Type: Article
Publication Date: 2019-10-24
Citations: 78
DOI: https://doi.org/10.1200/jco.19.01681
Evaluation of new anticancer therapies in randomized clinical trials (RCTs) is typically based on comparing a new treatment with a standard one, using a time-to-event end point such as overall survival or progression-free survival (PFS). Although the statistical framework underlying the design of these RCTs is centered on formal testing of a treatment effect, methods for estimation (quantification) of the treatment benefit are also specified. Currently, log-rank statistical tests and/or proportional hazards models are commonly used for the trial design and primary analysis. These methods are optimized for treatment effects that do not change substantially over time (the proportional hazard assumption). Introduction of immunotherapeutic agents with potentially delayed treatment effects has renewed interest in statistical methods that can better accommodate general departures from proportional hazards and, particularly, a delayed treatment effect.
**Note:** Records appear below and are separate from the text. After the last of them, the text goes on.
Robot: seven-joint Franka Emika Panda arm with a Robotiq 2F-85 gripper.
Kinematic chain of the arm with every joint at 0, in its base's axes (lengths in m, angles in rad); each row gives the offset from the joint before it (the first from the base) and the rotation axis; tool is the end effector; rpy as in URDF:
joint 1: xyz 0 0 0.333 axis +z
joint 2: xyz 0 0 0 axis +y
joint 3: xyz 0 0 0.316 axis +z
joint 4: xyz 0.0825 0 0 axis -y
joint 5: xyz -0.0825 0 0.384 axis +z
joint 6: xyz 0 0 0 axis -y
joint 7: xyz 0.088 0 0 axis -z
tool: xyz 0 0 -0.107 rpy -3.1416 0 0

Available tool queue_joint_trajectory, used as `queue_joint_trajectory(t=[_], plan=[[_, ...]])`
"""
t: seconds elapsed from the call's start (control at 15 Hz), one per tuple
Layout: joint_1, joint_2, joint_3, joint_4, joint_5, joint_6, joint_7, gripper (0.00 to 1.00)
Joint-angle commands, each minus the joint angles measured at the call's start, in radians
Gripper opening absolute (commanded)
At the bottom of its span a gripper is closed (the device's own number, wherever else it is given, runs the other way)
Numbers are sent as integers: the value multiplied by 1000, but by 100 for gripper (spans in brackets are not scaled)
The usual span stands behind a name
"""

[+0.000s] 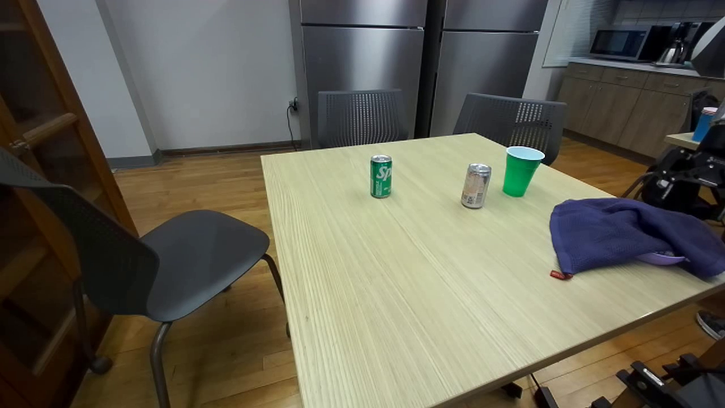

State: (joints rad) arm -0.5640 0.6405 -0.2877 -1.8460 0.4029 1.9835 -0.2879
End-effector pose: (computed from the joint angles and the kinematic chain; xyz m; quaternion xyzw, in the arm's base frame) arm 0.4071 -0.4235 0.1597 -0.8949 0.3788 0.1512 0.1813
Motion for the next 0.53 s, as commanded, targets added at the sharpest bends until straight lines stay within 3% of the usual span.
queue_joint_trajectory(t=[0.0,0.47], plan=[[-46,15,39,37,-5,11,-71,100],[-105,40,83,71,13,17,-150,100]])
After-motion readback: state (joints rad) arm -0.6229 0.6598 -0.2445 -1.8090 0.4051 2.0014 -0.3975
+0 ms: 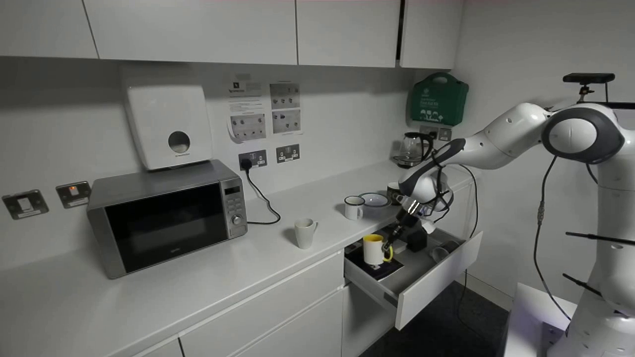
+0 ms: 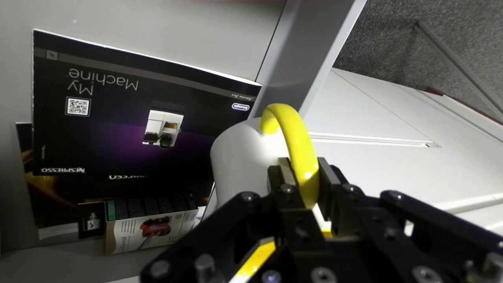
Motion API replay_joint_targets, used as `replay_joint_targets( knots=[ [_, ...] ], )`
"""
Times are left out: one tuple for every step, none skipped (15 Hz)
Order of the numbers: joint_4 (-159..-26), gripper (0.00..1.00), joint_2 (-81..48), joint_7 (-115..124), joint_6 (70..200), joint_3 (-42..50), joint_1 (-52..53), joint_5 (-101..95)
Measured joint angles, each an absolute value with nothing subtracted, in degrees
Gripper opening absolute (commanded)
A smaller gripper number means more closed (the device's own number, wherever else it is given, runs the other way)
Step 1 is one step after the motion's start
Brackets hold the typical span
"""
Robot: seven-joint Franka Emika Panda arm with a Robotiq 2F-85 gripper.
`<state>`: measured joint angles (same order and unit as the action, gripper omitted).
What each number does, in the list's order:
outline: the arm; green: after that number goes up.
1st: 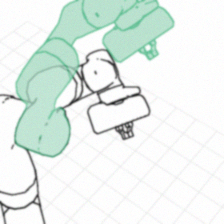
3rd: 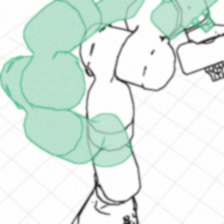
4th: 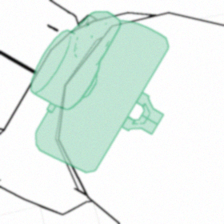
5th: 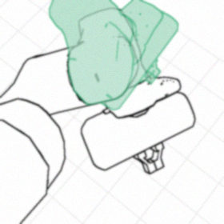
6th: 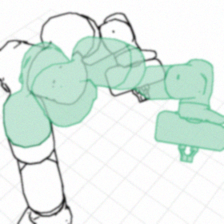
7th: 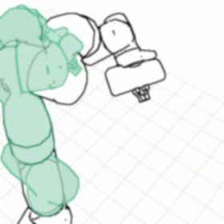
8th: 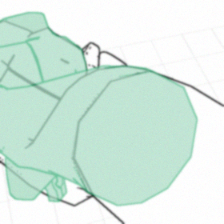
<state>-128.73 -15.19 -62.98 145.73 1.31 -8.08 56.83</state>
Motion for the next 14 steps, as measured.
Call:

This has led to considerable attention in, and some controversy about, appropriate statistical methodology for comparing survival curves, as demonstrated by the comments and replies on trial reports1-24 and at a Duke–US Food and Drug Administration workshop25 that offered alternatives to the standard log-rank/hazard-ratio methodology. While these new methods could be useful, as outlined in comprehensive reviews,26-30 we offer a caution about some of these methods’ limitations in translating statistical evidence into clinical evidence, both for formal treatment-effect hypothesis testing and for estimation (when used for the primary analysis).